天才策士は一途な愛に跪く。
「色々、大変だったのね・・。全く、いつもそうだけど・・。
慧もお兄様も水臭いじゃない!!」

美桜は、頬をピンク色に染めて怒っていた。

「知ったら黙ってないだろ・・。君の性格をよく知ってるから伏せていたんだよ。」

「どういう意味よ!?いつもいつも・・。こう用意周到に計画立ててもう!!この策士!!」

怒っている美桜と、困っている慧はどちらも秀逸な芸術品のようだった。

二次会は少人数で行われていた。

気心の知れたメンバー数名でのホテルの小さなバーを借りた会だった。

目の保養になる、美男美女夫婦の2人の痴話げんかは隅で勃発していたが・・。

私は、遥と話をしていた。

瑠維を含めて、3人で怜の話をちゃんと遥としなければいけなかった・・。

「そう・・。そんな事があったの・・。怜が、取り乱した姿なんて私、見たことないから・・。」

遥は、涙を浮かべていた。

逮捕された話を聞いた時の遥の表情は、真っ青で理解出来ないという表情だった。

「まるで別人みたいだったよ。
でも、そこまで追い詰めたのは親父のせいだったかもしれないし・・。」

「そんなことないよ・・。
私がそもそも、気づかなきゃいけなかったと思う・・。」

「私のせいだよ!!ちゃんと怜の気持ちに私が気づいてたら・・。」

真剣な表情で発言すると、遥はため息をついた。

「晶!!私と瑠維でさえ気づかなかったのに・・。
鈍感で、お人好しの晶が気づくわけないじゃない!!」

「そうだよ・・。晶が気づいてるくらいなら、こっちはとっくに気づくっての!!」

「・・・いや、そうかも。でも・・。そうかな・・。」

聞き捨てならない2人のセリフに、私はポカンと口を開けたまま驚いていた。

水掛け論だった。

結果、私達は気づいてあげられなかった・・。

だけど、そこを悔いてもどうにもならないのも解っていた・・。

「だけど、待っててあげることは出来るからさ。
・・・あいつのこと、待ってるしかないだろ。

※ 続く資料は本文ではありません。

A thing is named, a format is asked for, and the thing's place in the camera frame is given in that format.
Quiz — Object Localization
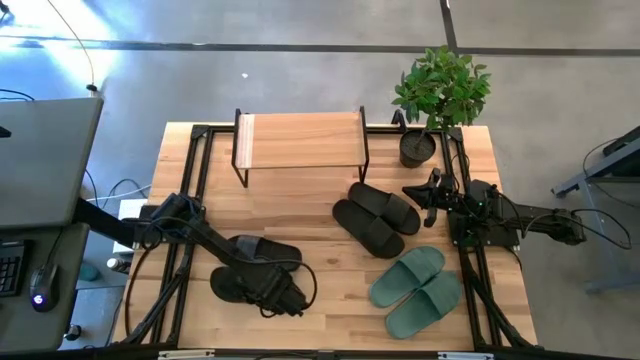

」

「いつか、また怜と笑って話せる日がくるのかな・・・。」

遥がボソッと呟いた。

「解らない。だけど、いつかそんな日が来ればいいな。」

瑠維はそう言って笑った。

私はどうなんだろう・・。

怜の無気力な瞳を思い出すと、胸に痛みを覚えていた。


聖人は、少し離れた場所から晶の様子を見ていた。


彼女の疲れはきっと限界を超えた場所にあるのかもしれない・・。

彼女にとって、大変な日だった。